* **WORK TO BE COMPLETED**
Transcribe the listing word for word. Begin at its first line and end with the line containing "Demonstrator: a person".

* **SOURCE DATA**
•••
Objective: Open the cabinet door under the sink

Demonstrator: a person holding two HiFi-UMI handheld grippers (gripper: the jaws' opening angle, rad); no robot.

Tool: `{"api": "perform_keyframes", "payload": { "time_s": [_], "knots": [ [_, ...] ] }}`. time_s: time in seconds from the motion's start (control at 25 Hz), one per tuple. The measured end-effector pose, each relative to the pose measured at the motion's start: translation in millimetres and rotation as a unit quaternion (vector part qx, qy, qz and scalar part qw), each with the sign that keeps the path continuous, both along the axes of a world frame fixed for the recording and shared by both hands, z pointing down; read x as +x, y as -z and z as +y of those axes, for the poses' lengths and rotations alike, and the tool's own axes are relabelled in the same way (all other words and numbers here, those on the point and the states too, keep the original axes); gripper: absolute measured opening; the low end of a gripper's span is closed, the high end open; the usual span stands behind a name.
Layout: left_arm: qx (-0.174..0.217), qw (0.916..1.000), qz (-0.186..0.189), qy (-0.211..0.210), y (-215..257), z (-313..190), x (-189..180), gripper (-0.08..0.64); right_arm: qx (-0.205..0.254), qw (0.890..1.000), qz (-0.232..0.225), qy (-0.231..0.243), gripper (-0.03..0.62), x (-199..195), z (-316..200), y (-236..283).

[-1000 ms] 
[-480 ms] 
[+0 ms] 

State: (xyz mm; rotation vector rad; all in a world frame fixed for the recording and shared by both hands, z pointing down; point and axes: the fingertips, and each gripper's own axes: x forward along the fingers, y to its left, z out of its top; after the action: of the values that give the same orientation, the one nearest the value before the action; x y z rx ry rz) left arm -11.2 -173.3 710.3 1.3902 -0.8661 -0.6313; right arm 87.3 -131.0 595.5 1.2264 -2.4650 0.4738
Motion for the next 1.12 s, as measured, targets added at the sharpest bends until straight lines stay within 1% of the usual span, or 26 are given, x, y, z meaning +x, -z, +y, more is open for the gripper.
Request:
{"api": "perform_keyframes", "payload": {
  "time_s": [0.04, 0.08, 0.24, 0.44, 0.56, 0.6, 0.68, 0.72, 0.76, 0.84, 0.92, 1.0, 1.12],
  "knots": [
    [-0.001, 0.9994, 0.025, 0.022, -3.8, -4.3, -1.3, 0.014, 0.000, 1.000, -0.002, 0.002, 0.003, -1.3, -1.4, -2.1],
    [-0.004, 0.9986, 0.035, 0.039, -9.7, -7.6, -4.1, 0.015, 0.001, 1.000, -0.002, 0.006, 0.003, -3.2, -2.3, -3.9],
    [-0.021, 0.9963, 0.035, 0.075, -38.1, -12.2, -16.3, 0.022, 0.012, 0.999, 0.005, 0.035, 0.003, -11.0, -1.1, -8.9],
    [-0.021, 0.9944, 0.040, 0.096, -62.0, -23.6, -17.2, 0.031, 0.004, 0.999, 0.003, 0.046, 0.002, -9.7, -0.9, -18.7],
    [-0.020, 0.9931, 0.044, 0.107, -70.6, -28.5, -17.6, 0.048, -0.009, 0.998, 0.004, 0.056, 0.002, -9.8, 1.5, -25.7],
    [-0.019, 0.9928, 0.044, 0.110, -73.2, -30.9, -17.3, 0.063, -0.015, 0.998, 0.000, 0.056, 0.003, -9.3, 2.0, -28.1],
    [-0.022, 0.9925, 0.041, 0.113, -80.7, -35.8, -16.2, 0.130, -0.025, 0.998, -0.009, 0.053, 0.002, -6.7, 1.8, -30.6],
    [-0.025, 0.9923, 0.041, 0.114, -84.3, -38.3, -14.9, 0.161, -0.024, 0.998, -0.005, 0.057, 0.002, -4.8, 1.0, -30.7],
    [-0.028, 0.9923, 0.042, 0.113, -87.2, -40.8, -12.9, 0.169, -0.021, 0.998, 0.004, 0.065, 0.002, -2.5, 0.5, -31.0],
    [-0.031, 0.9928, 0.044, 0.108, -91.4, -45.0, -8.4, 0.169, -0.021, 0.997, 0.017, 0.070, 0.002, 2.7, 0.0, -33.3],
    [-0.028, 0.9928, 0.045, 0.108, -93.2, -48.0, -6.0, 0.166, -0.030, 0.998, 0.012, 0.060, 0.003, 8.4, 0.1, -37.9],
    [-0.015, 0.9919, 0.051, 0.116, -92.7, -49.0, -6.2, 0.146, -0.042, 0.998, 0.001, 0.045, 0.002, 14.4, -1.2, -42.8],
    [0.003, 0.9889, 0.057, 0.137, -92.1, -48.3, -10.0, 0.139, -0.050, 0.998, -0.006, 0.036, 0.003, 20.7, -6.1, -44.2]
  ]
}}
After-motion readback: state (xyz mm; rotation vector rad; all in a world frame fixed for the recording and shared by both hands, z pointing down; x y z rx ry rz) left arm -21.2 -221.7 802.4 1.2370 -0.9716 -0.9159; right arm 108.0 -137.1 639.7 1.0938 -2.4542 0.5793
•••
* **TASK SOLUTION**
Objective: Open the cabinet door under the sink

Demonstrator: a person holding two HiFi-UMI handheld grippers (gripper: the jaws' opening angle, rad); no robot.

This exercise is done.